Reuters, citing Sainsbury, reported that the two are in advanced talks and that an announcement could come as soon as Monday (April 30). The company invited the media and analysts to a presentation, which Reuters said indicates that the deal has been finalized. Walmart and Asda declined to comment to the media.
Sky News said the deal could be valued at more than 10 billion pounds. If a deal were to happen, the combined company would be worth $20.7 billion, reported Reuters.
While Sainsbury wouldn’t provide details as to how the deal is being structured, a source with knowledge of the situation told Reuters the holding company of the combined group would keep the Sainsbury name, and that Sainsbury’s CEO, Mike Coupe, would lead the company.

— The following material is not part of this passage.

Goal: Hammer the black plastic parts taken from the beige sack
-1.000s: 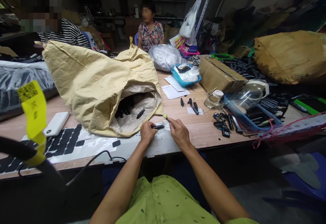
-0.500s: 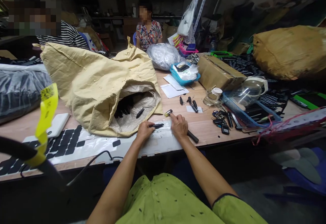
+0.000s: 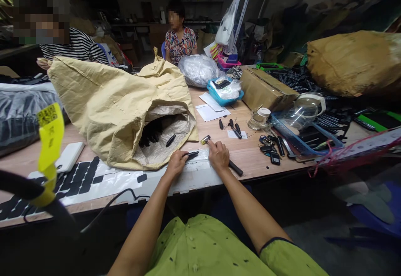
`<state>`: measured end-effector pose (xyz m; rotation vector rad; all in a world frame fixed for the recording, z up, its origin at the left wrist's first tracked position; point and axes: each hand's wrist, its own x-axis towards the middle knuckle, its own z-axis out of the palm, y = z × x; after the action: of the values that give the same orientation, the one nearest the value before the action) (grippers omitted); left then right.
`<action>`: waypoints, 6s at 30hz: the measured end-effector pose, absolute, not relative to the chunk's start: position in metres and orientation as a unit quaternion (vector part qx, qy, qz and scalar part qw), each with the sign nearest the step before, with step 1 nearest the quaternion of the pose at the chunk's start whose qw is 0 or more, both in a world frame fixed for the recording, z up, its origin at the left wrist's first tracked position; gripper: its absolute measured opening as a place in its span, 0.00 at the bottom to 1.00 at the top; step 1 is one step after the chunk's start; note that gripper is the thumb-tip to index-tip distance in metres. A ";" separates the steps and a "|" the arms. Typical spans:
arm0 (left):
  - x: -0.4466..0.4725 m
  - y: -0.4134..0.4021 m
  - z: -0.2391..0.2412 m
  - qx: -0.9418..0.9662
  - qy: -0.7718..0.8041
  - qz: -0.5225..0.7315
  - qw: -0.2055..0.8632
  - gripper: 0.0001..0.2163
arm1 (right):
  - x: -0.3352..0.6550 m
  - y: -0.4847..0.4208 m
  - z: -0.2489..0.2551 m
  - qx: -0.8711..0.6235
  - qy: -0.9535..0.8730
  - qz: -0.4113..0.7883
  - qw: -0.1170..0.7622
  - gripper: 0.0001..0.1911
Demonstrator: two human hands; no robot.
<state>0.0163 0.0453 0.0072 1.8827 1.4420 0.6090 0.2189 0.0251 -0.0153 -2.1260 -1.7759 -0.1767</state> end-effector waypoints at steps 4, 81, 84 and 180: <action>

The deal – which marks the largest supermarket merger in the U.K. since the tie-up of Morrisons and Safeway back in 2004 – comes as the country’s food market industry is embroiled in a fiercely competitive battle. Meanwhile, three sources with knowledge of the situation said that Walmart would get a minority stake in the newly merged supermarket group, but would be the biggest shareholder with a roughly 40 percent stake. The group is expected to remain listed in the U.K.
“Asda doesn’t have discount and it doesn’t have convenience. This (deal) provides a potential solution for Walmart to deliver a more profitable Asda in the long run,” said Shore Capital analyst Clive Black.
A big question mark is whether or not the Competition and Markets Authority (CMA) in the U.K. would sign off on the deal, since it would create a duopoly with Tesco, the other major supermarket player. Those concerns may be unfounded, given the CMA’s surprise support for Tesco’s deal to buy wholesaler Booker.
“It’s going to be a really big test of the CMA’s understanding of the market and whether it believes that this deal is in the consumer’s interest,” Black told Reuters. “It’s hard to believe it would not require considerable store disposals and there aren’t many buyers out there.”